Resource Reservation
Resource Reservation is an ability of koord-scheduler for reserving node resources for specific pods or workloads.
Introduction
Pods are fundamental for allocating node resources in Kubernetes, which bind resource requirements with business logic. However, we may allocate resources for specific pods or workloads not created yet in the scenarios below:
- Preemption: Existing preemption does not guarantee that only preempting pods can allocate preempted resources. We expect that the scheduler can "lock" resources preventing from allocation of other pods even if they have the same or higher priorities.
- De-scheduling: For the descheduler, it is better to ensure sufficient resources before pods get rescheduled. Otherwise, rescheduled pods may not be runnable anymore and make the belonging application disrupted.
- Horizontal scaling: To achieve more deterministic horizontal scaling, we expect to allocate node resources for the replicas to scale.
- Resource Pre-allocation: We may want to pre-allocate node resources for future resource demands even if the resources are not currently allocatable.
To enhance the resource scheduling of Kubernetes, koord-scheduler provides a scheduling API named Reservation
, which allows us to reserve node resources for specified pods or workloads even if they haven't get created yet.
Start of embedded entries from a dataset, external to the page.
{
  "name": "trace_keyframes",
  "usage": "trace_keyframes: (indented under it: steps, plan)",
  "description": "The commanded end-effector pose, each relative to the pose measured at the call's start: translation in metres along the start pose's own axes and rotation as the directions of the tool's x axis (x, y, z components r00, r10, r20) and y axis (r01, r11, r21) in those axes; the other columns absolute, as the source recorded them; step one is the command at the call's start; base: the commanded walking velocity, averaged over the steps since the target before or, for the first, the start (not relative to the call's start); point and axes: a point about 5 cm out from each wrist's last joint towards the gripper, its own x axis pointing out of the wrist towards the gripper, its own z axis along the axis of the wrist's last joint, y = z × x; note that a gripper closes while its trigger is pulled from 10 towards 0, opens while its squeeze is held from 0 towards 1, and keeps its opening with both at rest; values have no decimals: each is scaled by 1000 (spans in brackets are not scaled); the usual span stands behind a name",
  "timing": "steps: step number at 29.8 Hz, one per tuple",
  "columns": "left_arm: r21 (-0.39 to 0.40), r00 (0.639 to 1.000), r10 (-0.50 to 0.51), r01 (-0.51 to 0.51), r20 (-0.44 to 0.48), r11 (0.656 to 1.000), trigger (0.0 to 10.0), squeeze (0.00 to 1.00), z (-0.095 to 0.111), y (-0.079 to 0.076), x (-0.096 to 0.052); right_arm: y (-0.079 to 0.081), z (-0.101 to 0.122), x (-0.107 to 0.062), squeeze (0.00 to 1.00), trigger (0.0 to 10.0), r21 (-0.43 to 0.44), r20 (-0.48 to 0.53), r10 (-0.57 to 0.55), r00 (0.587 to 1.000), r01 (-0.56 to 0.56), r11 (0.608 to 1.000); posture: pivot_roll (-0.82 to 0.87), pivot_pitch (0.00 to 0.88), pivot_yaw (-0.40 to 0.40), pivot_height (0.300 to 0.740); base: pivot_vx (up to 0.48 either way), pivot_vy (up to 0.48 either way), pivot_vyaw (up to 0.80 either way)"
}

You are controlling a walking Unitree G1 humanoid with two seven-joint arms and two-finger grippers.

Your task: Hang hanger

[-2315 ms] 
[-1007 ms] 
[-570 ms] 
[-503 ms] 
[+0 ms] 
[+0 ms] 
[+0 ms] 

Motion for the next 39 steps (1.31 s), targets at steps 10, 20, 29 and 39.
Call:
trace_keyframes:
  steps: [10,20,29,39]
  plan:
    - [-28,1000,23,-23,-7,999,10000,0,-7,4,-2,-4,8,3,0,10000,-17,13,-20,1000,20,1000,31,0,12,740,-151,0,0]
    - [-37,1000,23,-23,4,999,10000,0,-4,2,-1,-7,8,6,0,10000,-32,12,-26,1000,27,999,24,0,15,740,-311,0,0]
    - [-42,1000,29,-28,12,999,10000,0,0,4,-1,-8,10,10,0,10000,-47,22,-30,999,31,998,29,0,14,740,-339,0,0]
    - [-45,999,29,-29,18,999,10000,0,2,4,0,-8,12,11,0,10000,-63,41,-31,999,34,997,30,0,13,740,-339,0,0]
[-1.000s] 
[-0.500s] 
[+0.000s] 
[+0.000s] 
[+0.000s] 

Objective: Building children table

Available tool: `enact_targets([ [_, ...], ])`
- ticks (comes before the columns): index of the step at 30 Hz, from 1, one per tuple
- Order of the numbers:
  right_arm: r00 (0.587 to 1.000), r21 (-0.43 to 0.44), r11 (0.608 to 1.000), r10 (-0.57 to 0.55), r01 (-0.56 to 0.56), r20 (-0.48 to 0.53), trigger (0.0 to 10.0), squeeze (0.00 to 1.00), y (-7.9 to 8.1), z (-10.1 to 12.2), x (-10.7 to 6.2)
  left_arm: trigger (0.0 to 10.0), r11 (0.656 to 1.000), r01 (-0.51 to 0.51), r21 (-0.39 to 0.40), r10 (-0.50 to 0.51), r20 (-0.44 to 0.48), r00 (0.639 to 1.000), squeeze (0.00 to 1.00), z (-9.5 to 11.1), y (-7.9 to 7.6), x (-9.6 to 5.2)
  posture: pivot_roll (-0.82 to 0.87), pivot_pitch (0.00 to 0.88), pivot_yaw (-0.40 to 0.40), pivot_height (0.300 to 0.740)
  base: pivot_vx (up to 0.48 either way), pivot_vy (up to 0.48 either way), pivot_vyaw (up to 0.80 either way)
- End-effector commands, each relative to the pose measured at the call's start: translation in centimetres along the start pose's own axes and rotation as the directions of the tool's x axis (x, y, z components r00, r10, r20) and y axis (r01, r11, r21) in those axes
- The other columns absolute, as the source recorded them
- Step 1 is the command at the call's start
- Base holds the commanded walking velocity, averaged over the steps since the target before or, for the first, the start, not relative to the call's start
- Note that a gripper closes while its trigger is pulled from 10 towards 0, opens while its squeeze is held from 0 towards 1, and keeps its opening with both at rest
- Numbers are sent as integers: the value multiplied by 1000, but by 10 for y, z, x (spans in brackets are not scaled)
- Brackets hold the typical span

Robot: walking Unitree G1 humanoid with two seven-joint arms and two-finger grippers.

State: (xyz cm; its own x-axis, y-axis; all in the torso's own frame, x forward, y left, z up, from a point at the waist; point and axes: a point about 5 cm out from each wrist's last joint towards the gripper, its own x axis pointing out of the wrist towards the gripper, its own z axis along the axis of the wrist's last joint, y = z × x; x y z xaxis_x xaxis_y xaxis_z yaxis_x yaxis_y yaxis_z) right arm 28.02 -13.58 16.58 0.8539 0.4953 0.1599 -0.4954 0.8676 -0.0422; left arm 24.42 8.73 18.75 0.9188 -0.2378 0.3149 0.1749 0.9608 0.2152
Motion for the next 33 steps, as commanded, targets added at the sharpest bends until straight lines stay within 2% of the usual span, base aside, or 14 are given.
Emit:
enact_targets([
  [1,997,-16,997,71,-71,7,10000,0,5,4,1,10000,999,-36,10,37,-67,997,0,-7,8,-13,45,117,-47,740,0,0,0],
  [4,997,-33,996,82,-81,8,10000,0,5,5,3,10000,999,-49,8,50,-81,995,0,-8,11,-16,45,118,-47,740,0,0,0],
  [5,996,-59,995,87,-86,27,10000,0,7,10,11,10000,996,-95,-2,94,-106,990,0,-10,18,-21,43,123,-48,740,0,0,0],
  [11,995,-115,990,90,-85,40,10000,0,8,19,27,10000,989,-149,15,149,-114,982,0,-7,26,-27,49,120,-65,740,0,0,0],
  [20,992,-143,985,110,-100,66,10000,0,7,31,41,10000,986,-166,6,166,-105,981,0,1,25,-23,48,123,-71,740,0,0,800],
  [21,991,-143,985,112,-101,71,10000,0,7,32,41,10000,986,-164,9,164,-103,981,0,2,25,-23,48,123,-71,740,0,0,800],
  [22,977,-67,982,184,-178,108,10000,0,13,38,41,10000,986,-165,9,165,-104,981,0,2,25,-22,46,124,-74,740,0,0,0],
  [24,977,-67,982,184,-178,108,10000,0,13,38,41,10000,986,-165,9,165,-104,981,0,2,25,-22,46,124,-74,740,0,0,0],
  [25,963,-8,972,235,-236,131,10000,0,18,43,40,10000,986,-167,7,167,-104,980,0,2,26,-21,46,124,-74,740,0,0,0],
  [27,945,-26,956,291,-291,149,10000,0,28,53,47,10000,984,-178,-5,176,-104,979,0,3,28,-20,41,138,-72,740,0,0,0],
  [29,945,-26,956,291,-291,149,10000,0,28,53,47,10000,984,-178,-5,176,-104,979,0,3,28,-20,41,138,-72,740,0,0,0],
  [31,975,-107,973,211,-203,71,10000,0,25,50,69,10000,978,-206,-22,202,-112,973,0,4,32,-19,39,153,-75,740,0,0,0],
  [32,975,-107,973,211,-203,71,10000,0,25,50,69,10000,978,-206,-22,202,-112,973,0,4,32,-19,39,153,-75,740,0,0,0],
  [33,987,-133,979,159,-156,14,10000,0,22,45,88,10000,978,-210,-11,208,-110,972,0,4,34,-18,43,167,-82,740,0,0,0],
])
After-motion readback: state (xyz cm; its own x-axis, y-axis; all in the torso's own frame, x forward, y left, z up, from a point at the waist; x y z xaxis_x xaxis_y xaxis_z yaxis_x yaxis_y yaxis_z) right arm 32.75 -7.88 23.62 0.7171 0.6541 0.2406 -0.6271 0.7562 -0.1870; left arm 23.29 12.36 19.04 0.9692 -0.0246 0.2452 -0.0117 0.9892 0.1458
For more information, please see Design: Resource Reservation.
Setup
Prerequisite
- Kubernetes >= 1.18
- Koordinator >= 0.6
Installation
Please make sure Koordinator components are correctly installed in your cluster. If not, please refer to Installation.
Configurations
Resource Reservation is Enabled by default. You can use it without any modification on the koord-scheduler config.
Use Resource Reservation
Quick Start
- Deploy a reservation
reservation-demo
with the YAML file below.
apiVersion: scheduling.koordinator.sh/v1alpha1
kind: Reservation
metadata:
name: reservation-demo
spec:
template: # set resource requirements
metadata:
namespace: default
spec:
containers:
- args:
- '-c'
- '1'
command:
- stress
image: polinux/stress
imagePullPolicy: Always
name: stress
resources: # reserve 500m cpu and 800Mi memory
requests:
cpu: 500m
memory: 800Mi
schedulerName: koord-scheduler # use koord-scheduler
owners: # set the owner specifications
- object: # owner pods whose name is `default/pod-demo-0`
name: pod-demo-0
namespace: default
ttl: 1h # set the TTL, the reservation will get expired 1 hour later
$ kubectl create -f reservation-demo.yaml
reservation.scheduling.koordinator.sh/reservation-demo created
- Watch the reservation status util it becomes available.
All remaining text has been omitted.